Problem to work on
Examine each line of the data, and copy the ones containing "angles".

Dataset entries
* * * * *

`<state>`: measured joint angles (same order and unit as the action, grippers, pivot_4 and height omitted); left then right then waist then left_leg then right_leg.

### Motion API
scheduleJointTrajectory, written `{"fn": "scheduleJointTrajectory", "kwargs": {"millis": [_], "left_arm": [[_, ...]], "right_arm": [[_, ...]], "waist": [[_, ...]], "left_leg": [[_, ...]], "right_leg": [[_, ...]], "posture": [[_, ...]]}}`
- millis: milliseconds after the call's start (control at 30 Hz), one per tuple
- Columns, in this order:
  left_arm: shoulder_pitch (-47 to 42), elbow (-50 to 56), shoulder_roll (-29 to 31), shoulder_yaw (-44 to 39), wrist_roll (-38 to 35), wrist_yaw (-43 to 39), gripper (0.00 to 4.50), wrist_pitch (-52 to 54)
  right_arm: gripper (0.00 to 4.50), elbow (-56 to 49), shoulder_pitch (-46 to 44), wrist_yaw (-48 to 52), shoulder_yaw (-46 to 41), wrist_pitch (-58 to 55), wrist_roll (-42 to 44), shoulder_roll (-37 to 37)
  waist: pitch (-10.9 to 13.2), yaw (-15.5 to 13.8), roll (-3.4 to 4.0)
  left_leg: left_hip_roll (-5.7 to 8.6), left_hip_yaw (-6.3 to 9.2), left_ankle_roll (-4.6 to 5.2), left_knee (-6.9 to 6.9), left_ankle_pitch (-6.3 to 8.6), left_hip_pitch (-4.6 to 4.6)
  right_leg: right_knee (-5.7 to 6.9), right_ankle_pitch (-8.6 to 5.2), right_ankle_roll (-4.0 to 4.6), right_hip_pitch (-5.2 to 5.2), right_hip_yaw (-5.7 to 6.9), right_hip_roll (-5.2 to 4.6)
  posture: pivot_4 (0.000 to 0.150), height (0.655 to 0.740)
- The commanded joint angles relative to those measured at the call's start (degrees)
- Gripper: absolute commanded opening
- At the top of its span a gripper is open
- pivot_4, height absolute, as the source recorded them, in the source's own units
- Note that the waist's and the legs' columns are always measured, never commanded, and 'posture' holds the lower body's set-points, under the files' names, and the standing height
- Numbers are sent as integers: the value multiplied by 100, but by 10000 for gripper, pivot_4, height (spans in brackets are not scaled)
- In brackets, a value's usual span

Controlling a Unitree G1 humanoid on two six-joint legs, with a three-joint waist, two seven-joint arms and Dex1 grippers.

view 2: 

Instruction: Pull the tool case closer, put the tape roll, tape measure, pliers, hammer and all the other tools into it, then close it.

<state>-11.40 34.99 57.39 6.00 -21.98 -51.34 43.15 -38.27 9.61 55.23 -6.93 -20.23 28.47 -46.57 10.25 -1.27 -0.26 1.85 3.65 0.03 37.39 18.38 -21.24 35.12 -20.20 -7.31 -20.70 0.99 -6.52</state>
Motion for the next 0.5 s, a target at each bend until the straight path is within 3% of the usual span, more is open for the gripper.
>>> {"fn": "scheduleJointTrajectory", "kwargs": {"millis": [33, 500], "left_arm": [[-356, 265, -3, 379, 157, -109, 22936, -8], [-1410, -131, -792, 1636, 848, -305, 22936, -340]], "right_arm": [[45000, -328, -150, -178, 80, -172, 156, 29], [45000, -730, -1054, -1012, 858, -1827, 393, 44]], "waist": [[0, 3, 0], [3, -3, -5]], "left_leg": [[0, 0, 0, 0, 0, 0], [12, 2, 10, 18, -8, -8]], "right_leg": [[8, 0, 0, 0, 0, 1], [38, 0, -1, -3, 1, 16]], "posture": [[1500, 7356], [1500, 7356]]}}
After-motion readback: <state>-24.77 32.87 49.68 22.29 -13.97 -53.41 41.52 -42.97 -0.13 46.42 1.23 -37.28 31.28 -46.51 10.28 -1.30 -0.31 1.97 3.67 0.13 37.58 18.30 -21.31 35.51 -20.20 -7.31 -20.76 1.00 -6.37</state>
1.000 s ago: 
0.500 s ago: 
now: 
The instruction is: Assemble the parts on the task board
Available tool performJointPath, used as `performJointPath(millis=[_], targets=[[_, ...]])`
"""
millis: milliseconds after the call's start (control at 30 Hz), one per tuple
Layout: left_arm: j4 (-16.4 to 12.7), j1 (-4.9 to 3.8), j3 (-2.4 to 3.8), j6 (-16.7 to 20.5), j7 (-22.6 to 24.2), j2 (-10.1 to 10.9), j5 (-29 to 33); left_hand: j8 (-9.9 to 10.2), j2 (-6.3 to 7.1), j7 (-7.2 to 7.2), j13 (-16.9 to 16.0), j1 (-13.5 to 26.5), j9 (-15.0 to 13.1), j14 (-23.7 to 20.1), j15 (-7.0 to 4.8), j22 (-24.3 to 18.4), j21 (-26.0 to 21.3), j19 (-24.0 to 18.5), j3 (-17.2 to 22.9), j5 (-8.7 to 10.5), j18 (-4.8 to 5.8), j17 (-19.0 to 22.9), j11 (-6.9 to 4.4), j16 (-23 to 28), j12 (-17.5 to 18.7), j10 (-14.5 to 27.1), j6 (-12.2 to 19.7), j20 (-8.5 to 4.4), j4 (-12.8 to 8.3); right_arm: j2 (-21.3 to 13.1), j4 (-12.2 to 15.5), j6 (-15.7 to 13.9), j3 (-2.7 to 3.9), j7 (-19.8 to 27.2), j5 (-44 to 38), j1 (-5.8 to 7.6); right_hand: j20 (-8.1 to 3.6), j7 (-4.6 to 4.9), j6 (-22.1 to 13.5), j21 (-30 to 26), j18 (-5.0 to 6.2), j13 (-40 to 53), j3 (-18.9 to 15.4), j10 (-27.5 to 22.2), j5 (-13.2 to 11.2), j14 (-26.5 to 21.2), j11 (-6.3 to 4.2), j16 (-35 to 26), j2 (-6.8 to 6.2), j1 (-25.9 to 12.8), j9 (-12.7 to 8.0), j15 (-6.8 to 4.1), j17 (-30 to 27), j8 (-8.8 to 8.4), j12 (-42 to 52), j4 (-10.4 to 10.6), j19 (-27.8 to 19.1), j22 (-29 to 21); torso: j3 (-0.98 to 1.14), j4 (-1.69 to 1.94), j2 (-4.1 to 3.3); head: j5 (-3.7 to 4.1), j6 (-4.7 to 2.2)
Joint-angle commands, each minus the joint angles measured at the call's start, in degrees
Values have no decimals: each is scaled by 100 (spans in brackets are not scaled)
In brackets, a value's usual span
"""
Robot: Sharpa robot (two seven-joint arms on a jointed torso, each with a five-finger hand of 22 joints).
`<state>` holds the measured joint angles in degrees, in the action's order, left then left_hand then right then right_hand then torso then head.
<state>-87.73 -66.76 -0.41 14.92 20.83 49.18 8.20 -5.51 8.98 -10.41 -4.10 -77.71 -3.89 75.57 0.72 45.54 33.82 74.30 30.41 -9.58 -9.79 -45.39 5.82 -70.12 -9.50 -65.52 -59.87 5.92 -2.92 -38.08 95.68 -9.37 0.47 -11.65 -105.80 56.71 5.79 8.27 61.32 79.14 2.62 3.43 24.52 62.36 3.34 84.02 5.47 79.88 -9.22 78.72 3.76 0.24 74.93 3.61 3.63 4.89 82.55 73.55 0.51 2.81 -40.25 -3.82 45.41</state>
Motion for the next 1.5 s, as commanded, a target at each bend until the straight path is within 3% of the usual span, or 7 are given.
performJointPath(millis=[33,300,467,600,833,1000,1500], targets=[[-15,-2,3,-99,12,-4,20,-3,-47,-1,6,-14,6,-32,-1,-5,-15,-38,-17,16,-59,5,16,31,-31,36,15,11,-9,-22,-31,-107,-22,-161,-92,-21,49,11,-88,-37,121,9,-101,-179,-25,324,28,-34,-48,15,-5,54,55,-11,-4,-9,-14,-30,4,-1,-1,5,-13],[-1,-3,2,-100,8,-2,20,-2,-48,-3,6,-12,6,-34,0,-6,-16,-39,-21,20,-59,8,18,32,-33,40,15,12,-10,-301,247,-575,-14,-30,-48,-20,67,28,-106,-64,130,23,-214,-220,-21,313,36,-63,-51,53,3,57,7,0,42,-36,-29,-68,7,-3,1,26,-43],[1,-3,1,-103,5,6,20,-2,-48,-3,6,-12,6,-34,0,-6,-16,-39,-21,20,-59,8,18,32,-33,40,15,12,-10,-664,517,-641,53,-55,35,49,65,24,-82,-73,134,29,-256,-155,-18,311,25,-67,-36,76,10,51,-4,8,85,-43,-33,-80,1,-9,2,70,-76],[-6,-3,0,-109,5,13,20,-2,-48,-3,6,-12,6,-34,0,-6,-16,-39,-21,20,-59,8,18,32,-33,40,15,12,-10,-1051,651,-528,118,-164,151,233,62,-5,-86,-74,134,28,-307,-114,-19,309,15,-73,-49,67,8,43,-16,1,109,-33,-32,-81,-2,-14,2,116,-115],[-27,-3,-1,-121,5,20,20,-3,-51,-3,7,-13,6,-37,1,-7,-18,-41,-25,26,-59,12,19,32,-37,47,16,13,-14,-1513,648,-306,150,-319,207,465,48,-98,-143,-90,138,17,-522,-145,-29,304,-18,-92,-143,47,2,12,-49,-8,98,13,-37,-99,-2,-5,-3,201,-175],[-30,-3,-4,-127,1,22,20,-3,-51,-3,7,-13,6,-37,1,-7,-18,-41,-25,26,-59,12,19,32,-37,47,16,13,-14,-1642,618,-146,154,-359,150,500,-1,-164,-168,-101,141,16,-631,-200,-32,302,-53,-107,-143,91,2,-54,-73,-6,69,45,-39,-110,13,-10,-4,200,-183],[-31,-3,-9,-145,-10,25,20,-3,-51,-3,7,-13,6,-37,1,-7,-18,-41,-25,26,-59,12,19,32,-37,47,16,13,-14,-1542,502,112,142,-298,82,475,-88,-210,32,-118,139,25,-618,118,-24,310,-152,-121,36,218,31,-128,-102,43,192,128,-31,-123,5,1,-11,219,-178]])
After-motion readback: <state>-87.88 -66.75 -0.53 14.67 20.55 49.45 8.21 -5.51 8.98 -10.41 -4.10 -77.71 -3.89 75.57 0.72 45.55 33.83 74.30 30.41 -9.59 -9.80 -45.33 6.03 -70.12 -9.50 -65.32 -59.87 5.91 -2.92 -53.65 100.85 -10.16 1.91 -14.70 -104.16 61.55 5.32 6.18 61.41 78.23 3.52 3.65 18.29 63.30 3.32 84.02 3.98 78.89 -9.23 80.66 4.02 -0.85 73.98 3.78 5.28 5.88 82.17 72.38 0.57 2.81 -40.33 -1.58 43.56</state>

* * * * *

Reply to the task
`<state>`: measured joint angles (same order and unit as the action, grippers, pivot_4 and height omitted); left then right then waist then left_leg then right_leg.
- The commanded joint angles relative to those measured at the call's start (degrees)
Joint-angle commands, each minus the joint angles measured at the call's start, in degrees
`<state>` holds the measured joint angles in degrees, in the action's order, left then left_hand then right then right_hand then torso then head.

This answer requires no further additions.